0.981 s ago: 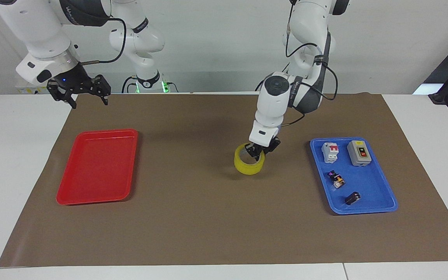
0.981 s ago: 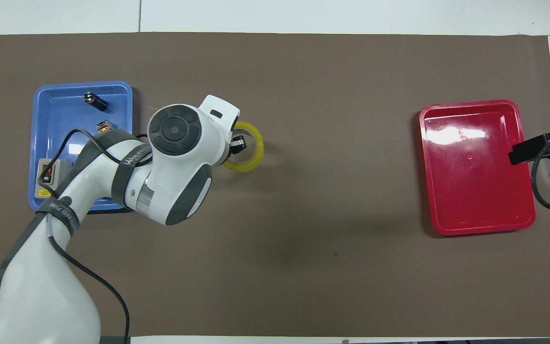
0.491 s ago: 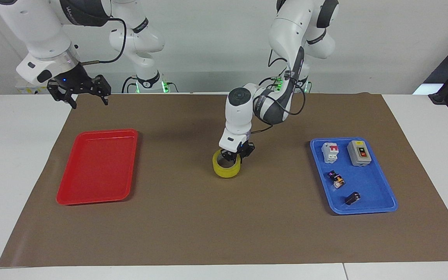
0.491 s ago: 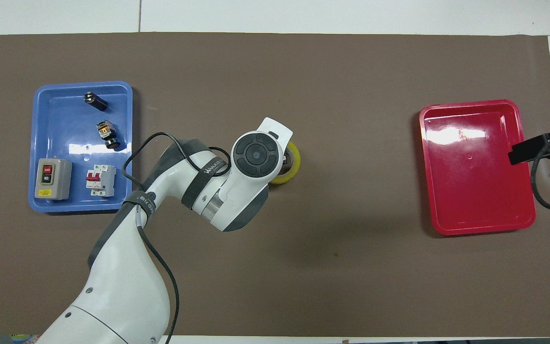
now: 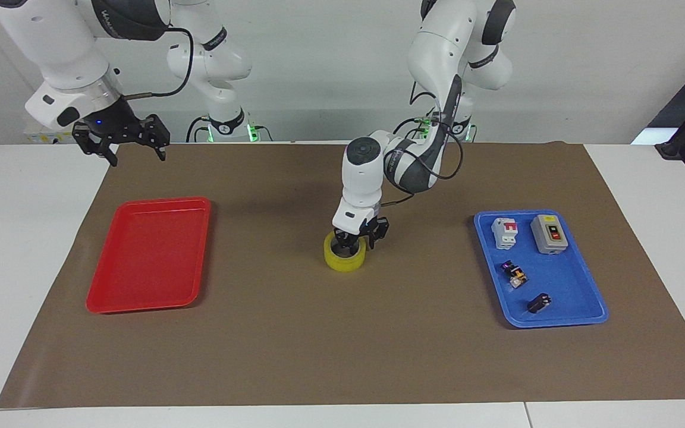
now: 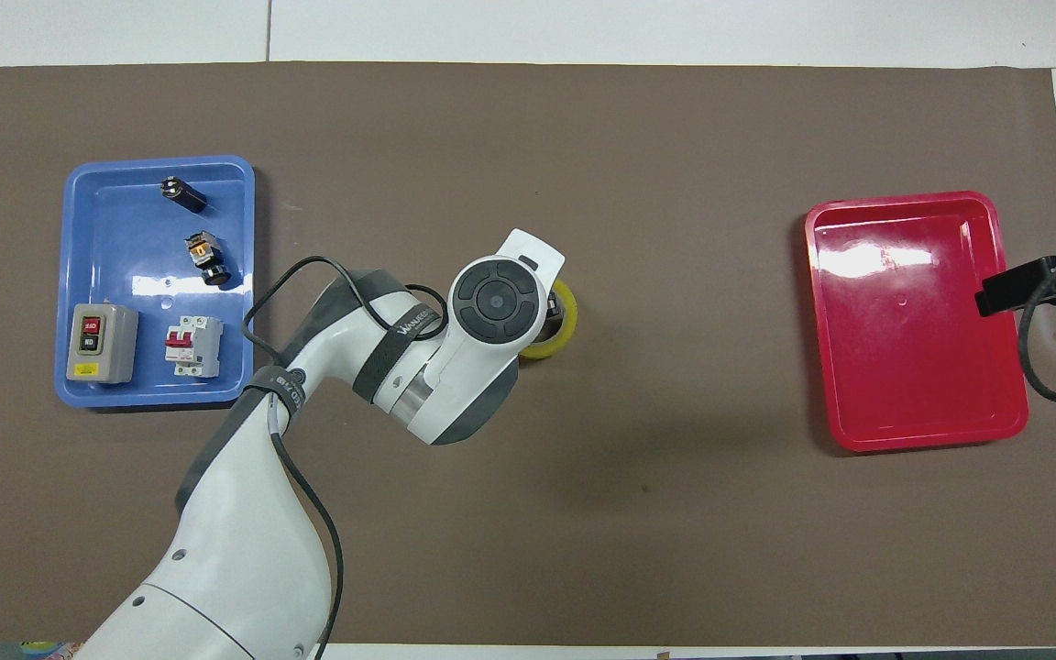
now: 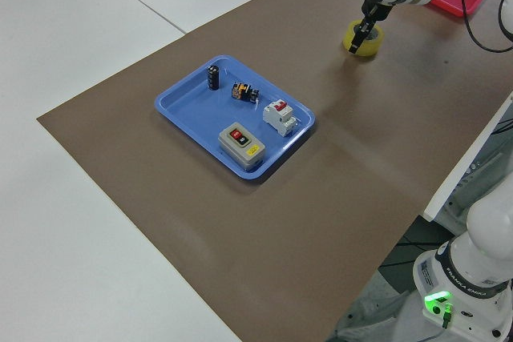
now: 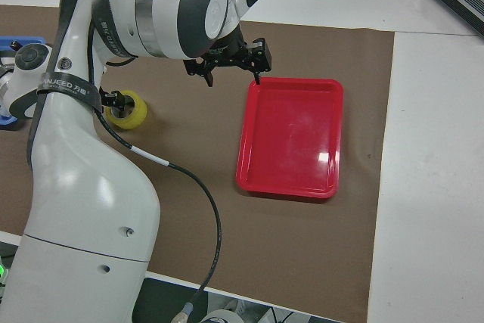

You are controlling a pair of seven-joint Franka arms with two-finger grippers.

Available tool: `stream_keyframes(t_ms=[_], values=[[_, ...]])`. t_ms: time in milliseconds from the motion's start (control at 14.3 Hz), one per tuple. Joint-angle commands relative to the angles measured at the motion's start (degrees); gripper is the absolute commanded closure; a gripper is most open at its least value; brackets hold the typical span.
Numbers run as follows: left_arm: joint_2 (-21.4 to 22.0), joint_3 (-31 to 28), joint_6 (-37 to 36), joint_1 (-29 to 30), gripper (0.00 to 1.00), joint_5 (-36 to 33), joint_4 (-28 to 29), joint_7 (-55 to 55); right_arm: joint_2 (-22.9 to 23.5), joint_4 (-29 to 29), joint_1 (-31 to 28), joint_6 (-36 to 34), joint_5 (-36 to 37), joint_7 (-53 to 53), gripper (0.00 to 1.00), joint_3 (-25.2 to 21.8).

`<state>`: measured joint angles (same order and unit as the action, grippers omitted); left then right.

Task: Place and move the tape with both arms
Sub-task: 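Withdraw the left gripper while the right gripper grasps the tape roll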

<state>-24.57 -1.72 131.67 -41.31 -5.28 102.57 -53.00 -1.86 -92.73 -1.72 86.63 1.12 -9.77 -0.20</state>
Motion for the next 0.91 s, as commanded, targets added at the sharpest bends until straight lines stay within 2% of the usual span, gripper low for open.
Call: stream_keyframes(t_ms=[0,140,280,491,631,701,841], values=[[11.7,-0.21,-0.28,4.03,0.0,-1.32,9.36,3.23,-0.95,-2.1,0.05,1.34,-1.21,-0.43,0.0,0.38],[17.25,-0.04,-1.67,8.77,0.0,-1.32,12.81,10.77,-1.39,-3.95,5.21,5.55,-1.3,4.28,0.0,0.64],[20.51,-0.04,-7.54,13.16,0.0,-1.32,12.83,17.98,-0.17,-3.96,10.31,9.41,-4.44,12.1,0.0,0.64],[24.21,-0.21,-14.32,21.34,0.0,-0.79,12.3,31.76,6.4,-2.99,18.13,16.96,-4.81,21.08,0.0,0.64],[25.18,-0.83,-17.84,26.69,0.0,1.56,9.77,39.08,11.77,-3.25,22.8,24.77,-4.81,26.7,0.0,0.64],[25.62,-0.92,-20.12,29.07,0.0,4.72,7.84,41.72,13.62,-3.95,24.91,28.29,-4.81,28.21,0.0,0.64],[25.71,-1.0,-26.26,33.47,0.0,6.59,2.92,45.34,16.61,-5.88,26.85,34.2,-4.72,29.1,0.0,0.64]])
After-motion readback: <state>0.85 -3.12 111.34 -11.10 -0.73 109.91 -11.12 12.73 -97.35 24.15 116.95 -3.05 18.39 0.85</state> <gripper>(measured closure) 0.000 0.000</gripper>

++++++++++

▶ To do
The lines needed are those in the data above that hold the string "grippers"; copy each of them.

▶ Response for this exercise
You are controlling a pair of seven-joint Franka arms with two-finger grippers.
`<state>`: measured joint angles (same order and unit as the action, grippers omitted); left then right.

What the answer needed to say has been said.